Через некоторое время у Марьи появился теленок. Первый ребенок для любой настоящей матери событие, которое меняет всю жизнь. Маняша бросила жевать сигареты, стала нежной, заботливой и покладистой. Моя мама нашла в ней прекрасную собеседницу, и я часто слышала, как мама беседовала с коровой, как с подружкой, рассказывая о своих женских сомнениях и горестях. А Маня сочувственно вздыхала, косила фиолетовым глазом и норовила облизать хозяйку.
Теленок подрос и был приговорён… на мясо. Я рыдала и просила родителей оставить Мартика, ведь он такой смешной, красивый, добрый, Маняша его так любит, но… Папа привел «специалиста по забою», дядю Гришу, Марью закрыли в коровнике, а бедного Мартика повели на дальний двор…
Маняша кричала и билась, почуяв неладное, разбила окно, пытаясь найти выход, а потом только протяжно и жалобно мычала. Когда всё было кончено, и дядя Гриша, упившись до невозможности, уходил домой, Маню выпустили на двор. Она, шумно раздувая ноздри, втянула воздух и пошла на задний двор. Останки теленка уже убрали, кровь забросали соломой, но запах смерти остался. Марья заревела, застонала, задние ноги у нее подкосились и она рухнула на землю, пропитанную кровью ее теленка. Думали обезножила, но отлежалась, отдышалась, встала… Только это уже была другая корова, даже шкура перестала отливать золотом. Глаза подернулись равнодушием, интерес к общению пропал.

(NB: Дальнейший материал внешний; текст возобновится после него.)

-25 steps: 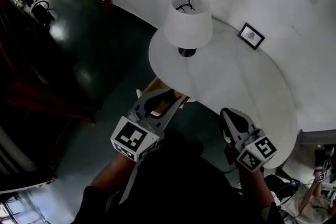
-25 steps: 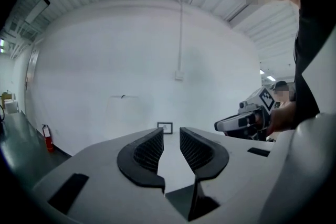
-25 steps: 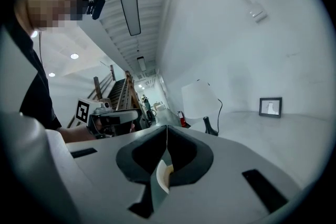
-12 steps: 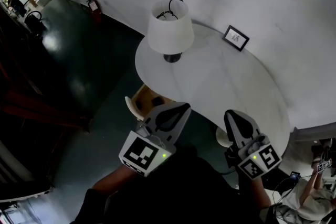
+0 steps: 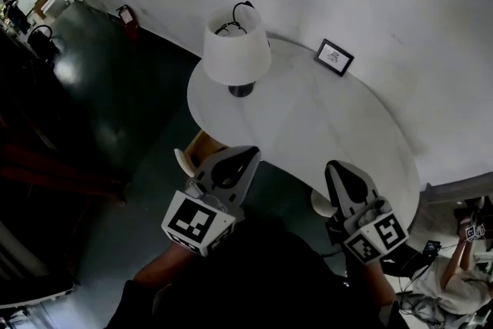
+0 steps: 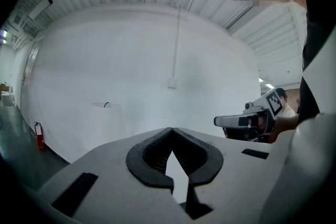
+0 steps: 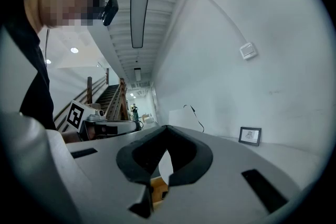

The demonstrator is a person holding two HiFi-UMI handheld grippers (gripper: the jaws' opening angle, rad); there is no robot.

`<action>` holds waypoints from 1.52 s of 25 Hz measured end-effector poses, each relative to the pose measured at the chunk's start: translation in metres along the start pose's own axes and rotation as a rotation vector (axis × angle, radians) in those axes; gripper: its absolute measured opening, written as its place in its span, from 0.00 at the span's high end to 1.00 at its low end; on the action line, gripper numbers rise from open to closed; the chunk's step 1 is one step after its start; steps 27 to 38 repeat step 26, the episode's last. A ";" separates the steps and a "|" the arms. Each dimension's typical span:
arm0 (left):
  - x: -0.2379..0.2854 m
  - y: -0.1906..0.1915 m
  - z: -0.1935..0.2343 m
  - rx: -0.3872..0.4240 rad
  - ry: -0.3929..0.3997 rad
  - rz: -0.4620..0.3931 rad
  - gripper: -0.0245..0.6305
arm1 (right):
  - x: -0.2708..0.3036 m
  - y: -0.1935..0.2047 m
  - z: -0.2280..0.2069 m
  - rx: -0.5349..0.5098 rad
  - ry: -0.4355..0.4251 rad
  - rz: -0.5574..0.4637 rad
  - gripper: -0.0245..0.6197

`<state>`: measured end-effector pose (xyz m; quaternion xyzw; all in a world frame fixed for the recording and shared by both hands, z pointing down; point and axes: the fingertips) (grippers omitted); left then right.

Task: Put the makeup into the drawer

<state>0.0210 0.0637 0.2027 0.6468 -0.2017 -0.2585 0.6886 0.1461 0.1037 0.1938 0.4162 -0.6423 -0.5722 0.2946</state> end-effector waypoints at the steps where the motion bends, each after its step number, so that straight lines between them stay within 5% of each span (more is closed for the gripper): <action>1: 0.000 0.003 0.001 0.000 0.003 0.011 0.95 | -0.001 -0.001 -0.001 -0.005 0.002 -0.003 0.94; 38: -0.002 0.001 -0.013 0.045 0.007 -0.003 0.95 | -0.005 0.003 0.000 -0.047 0.037 0.000 0.94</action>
Point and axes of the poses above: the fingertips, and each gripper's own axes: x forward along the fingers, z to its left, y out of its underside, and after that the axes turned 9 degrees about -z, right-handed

Маняша стала просто коровой, хорошей, доброй, медленной. Как все. О чем она думала, пережевывая жвачку, со взглядом, обращенным внутрь, трудно сказать… Казалось, что ничего от прежнего не осталось в этой молочной, вечно жующей корове, но однажды Марья увидела дядю Гришу, возвращающего с «дела». В мановение ока она оказалась рядом с ним, еще мгновение, и дядя Гриша летел, подкинутый рогами, в кусты. Рассвирепевшую корову с трудом отогнали, у мясника оказались сломанными два ребра и порваны «почти новые штаны», пришлось с ним расплачиваться. Но Марья… Марья была героиней, она бежала домой, высоко задрав рогатую голову, взмыкивая, хвост, победно изогнутый, мотался словно знамя.
Как-то раз мы услышали возбужденные крики с улицы. У плетня, отделяющего территорию Марьи, пошатываясь, стоял дядя Гриша и орал на корову. Маняша стояла, широко расставив ноги, опустив голову и в упор смотрела на дядю Гришу. Хвост её яростно бил по бокам, ноздри раздувались, дыхание вырывалось с хрипом
- Ну, чо смотришь?! Да я таких резал и резать буду! Рогатка тупая! Чего уставилась? Животное безмозглое! скотина грязная! Бездушная тварь! – орал дядя Гриша.
Маняша вдруг встрепенулась, подняла голову, оттопырив верхнюю губу, словно улыбнулась и величаво кивнула, словно говоря:
- Спасибо, что представился. А меня зовут Марья.
После чего вздохнула, отвернулась и вальяжно отошла от забора, престав реагировать на орущего человека.
Дядя Гриша захлебнулся криком, плюнул, заматерился и пошел восвояси, пошатываясь и икая.
- Да… Утерла Маня Григорию нос, - засмеялся папа. Животное бездушное, говоришь? Мммм… Кха!
С того дня Маняша стала веселее, с ней уже снова можно было поговорить по душам.